New pedagogies such as adaptive learning will make education simpler and allow people to learn at their own pace.

The global shift into digital currencies is inevitable. In spite of the push back by regulators, it is only a matter of time before the world transitions into new forms of currency that is compatible with emerging forms of enterprises.

With the expansion of e-commerce and increasing crime around cash, Central Banks will have no option but to issue their own stable coins to facilitate trade while at the same time cut cost on printed fiat currency.

The end of cash is nigh. This is the decade when Central Banks will come to the realisation that cash is a costly affair to banks and burdensome to governments trying to fight corruption and money laundering. 

Kenya, the foremost economy in utilisation of digital money, could lead the world into a cashless economy. The country has at least demonstrated that digital systems are safe. We have the opportunity to leapfrog into the future.

The benefits of a cashless economy are abundant, including effective circulation of money in the economy to unlock new opportunities and enabling banks with new opportunities for expansion while reducing administrative costs of cash.

Media consumers are under siege, with giant platforms after their eyeballs. Barely twenty years ago, we all watched local news.  There were no choices. If you didn’t have television, you listened to radio.

That era is no more. Families no longer congregate to watch or listen to anything. Music, games, movies and all manner of videos are being streamed for our attention.

Multiple devises in homes mean that some are playing games, others watching comedy or listening to music while mom and dad are fighting over whether to watch news or food network.

These changes have consequences. We may end up liking other people’s lifestyle over ours or liking their foods, clothing and films and forgetting that we have work to do as a people to produce our brands to aid our economy.

AI will help us provide better healthcare and make our agriculture more productive but we must build the capacity to apply this technology appropriately for our benefit.

In food and medicines, we should track and trace to end the menace of counterfeiting. Improve our predictive capability while building the culture of embracing technology to understand the future.

In my view, African regulators may not be up to speed with the emerging changes as well as the intentions of multinational tech companies. 

If they were, they would do something about infrastructural investments being made by tech companies. Soon, they will have monopoly of undersea cables and virtually all cloud services.

Some of the interventions they are making will take time to understand the monopoly power they are building.

There is no secret that tech companies are building their own infrastructure across the world while at the same time perfecting their streaming platforms.

Interestingly, they are promising poor countries free broadband. This isn’t a good will gesture. Tech platforms, as noted earlier, want our eyeballs and the likelihood of gathering our data on what we need, how we need it and when we need it.

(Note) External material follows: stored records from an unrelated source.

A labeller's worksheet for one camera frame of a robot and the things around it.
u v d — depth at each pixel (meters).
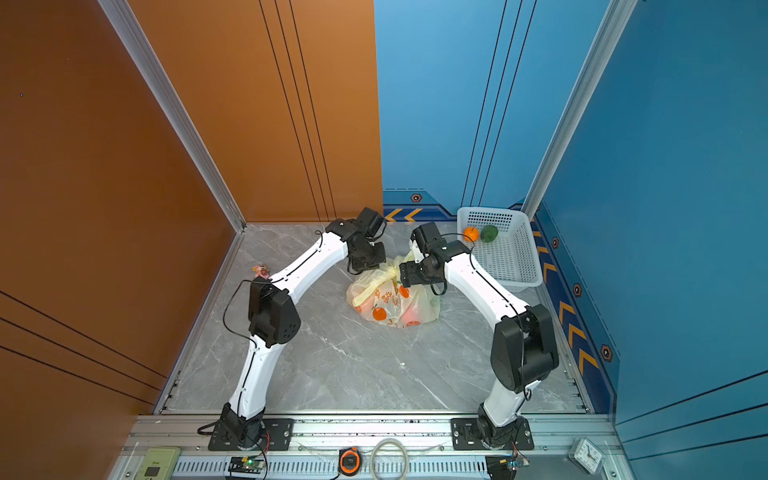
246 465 0.70
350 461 0.67
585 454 0.69
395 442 0.72
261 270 1.02
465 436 0.72
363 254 0.80
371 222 0.76
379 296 0.90
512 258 1.09
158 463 0.68
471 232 1.12
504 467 0.71
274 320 0.57
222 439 0.72
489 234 1.12
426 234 0.68
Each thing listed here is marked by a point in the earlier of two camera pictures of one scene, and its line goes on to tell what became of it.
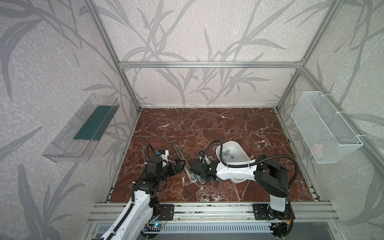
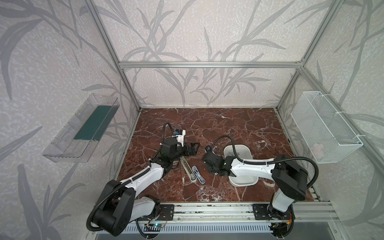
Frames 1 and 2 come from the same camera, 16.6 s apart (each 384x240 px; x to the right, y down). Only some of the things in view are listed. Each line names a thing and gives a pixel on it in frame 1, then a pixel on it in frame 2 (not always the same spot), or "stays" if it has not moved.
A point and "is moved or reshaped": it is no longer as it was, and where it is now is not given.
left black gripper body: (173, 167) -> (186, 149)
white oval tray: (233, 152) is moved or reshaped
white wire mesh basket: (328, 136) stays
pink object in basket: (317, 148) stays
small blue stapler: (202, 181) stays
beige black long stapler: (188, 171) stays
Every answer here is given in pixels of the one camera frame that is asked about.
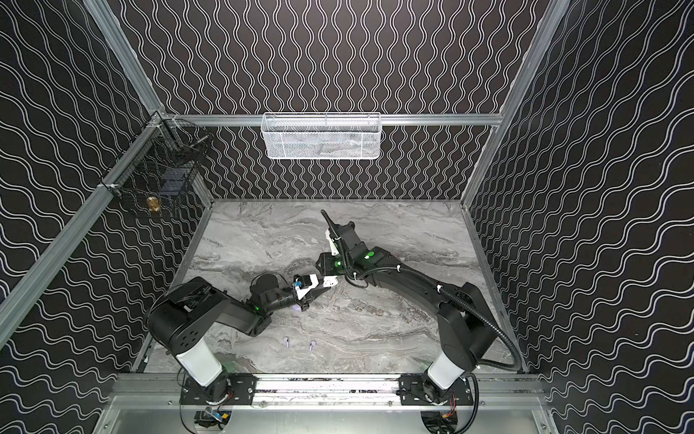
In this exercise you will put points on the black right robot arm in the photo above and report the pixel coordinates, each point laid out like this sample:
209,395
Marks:
469,335

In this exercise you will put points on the white mesh wire basket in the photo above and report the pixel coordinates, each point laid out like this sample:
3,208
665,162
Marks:
322,135

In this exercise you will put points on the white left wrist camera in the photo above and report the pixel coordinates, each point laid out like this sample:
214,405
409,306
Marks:
303,284

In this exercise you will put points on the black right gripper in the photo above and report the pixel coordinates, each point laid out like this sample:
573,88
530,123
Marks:
341,236

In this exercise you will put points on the white earbud charging case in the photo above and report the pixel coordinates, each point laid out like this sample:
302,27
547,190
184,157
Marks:
330,281

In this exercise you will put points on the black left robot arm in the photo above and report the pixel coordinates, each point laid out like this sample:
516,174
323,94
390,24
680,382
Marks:
180,319

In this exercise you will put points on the brass fitting in basket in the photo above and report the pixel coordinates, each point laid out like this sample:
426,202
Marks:
153,204

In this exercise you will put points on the aluminium front rail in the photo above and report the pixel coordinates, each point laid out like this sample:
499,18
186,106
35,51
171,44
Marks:
325,392

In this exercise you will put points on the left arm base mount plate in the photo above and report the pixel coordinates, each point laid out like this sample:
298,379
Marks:
226,389

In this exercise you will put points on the black wire basket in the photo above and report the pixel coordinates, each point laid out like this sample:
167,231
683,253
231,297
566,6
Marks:
165,167

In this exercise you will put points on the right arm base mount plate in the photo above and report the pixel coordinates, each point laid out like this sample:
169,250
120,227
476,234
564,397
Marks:
418,390

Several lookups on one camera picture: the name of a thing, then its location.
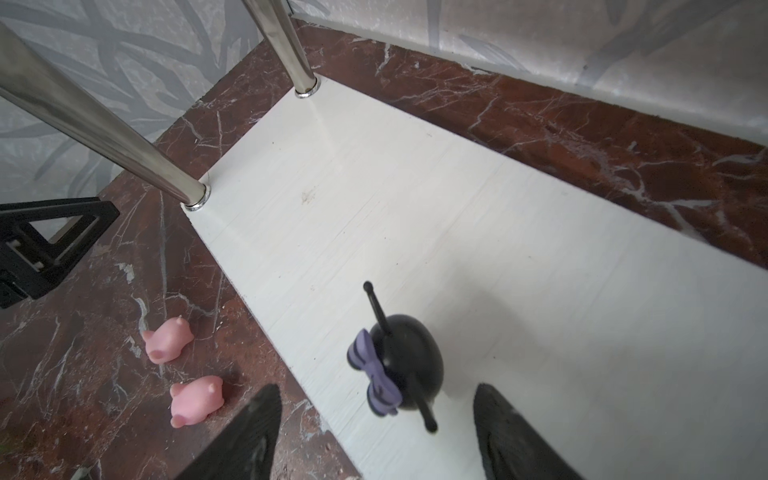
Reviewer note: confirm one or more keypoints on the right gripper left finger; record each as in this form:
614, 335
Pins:
245, 448

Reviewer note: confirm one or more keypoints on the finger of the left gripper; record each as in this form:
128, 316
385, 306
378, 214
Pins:
32, 265

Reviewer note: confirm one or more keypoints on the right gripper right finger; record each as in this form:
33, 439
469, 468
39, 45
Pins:
510, 448

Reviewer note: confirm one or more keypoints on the black purple figurine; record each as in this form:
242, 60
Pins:
402, 362

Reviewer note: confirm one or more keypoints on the white two-tier shelf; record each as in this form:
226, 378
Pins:
606, 270

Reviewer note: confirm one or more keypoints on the pink pig toy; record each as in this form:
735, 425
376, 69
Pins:
167, 342
193, 402

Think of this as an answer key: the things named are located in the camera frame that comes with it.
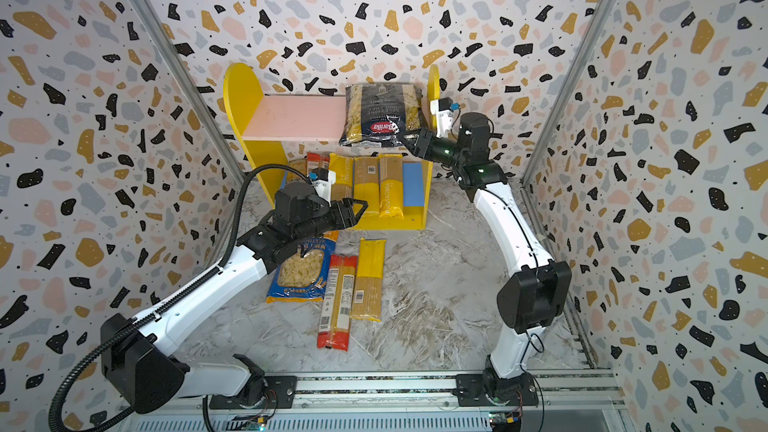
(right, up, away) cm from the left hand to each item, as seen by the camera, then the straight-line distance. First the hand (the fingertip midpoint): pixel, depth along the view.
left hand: (361, 200), depth 73 cm
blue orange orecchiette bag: (-22, -24, +19) cm, 37 cm away
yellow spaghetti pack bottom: (+6, +6, +24) cm, 26 cm away
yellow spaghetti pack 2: (-2, +9, +30) cm, 31 cm away
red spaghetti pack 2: (-9, -31, +12) cm, 35 cm away
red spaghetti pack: (-20, +14, +31) cm, 40 cm away
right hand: (+9, +16, -2) cm, 19 cm away
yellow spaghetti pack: (-10, +12, +30) cm, 34 cm away
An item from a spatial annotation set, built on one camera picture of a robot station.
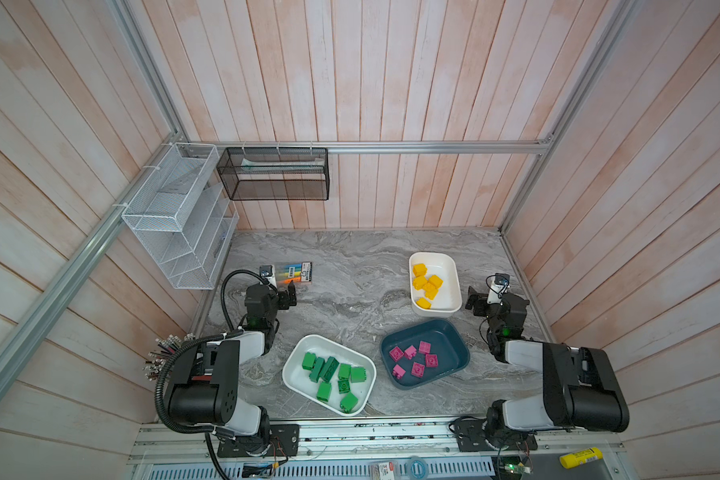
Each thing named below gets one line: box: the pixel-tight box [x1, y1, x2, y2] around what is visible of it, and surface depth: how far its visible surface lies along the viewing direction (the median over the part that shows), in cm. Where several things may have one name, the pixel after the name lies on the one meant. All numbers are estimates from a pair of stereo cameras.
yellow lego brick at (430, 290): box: [422, 281, 438, 301], surface depth 103 cm
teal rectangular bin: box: [380, 319, 470, 390], surface depth 88 cm
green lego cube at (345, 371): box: [338, 363, 353, 379], surface depth 85 cm
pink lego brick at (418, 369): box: [411, 362, 425, 378], surface depth 85 cm
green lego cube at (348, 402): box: [339, 392, 359, 414], surface depth 79 cm
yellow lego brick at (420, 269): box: [413, 263, 428, 277], surface depth 108 cm
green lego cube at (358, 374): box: [350, 366, 367, 383], surface depth 84 cm
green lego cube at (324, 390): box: [316, 381, 332, 402], surface depth 83 cm
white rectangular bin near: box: [282, 334, 377, 416], surface depth 84 cm
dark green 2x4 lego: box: [319, 356, 340, 383], surface depth 84 cm
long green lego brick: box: [309, 357, 325, 383], surface depth 84 cm
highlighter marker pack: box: [275, 261, 313, 284], surface depth 107 cm
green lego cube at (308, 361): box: [302, 352, 317, 370], surface depth 85 cm
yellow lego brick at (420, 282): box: [414, 276, 427, 290], surface depth 103 cm
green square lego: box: [338, 379, 351, 394], surface depth 82 cm
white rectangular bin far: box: [409, 252, 463, 318], surface depth 104 cm

Local media companies may be decimated.

They will also control the African narrative and effectively recolonise the continent.

I am glad though that transportation is undergoing the greatest transformation that could help reduce emission levels. From electric cars to micro mobility (scooters or personal electric scooters) transportation is changing.

Governments must keep up with access routes for new transport solutions. This may perhaps become the decade of transportation.

As they say, “No good deed goes without punishment.”

There are many challenges ahead, including cybersecurity as a result of increased digitisation, fake news to mislead vulnerable people, social media polarisation, audience fragmentation, designer human beings through gene editing and intelligent machines. 

All these will require capacity building to deal with future challenges.

The new decade promises to deal with many problems the world faces today but we need to also build enough capacity to leverage emerging technologies for better outcomes in the days to come.

The writer is a professor of entrepreneurship at University of Nairobi’s School of Business.